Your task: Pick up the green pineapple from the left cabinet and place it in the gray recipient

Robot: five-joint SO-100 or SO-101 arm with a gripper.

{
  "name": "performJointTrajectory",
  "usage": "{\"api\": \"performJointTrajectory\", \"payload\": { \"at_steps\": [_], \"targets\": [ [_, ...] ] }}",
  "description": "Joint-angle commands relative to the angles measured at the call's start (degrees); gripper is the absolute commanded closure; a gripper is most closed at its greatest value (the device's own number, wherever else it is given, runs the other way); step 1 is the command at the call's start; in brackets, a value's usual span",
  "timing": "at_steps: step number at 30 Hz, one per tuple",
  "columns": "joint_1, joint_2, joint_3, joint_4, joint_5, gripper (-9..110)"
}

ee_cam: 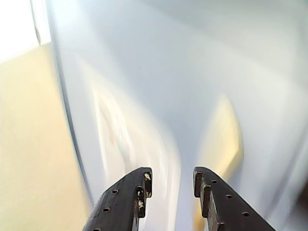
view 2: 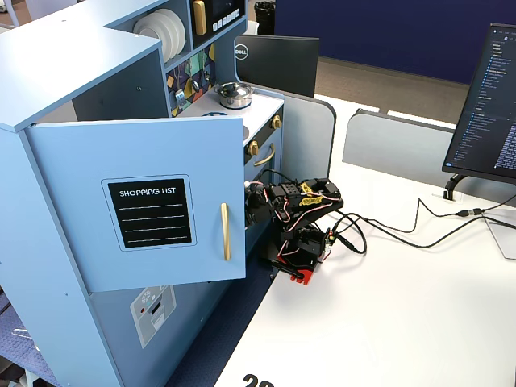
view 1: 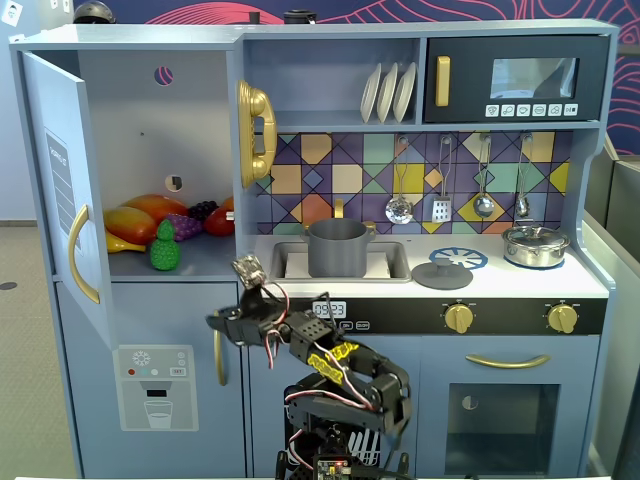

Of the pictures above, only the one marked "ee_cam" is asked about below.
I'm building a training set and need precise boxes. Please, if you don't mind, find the light blue toy kitchen cabinet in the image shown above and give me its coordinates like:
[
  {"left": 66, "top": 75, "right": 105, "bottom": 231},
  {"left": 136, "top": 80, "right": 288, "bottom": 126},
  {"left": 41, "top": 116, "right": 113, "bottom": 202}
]
[{"left": 31, "top": 0, "right": 308, "bottom": 231}]

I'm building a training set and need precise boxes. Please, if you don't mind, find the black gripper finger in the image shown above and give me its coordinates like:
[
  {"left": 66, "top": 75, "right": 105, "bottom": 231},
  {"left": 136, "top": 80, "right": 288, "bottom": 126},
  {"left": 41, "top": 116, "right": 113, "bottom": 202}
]
[
  {"left": 192, "top": 166, "right": 276, "bottom": 231},
  {"left": 81, "top": 167, "right": 153, "bottom": 231}
]

◇ ◇ ◇ ◇

Go through the listing and copy each line that includes the string "Please".

I'm building a training set and need precise boxes. Please, if you don't mind, find the light blue toy kitchen cabinet in the image shown above and give me its coordinates like:
I'm building a training set and need precise boxes. Please, if you don't mind, find the black gripper finger in the image shown above and give me its coordinates like:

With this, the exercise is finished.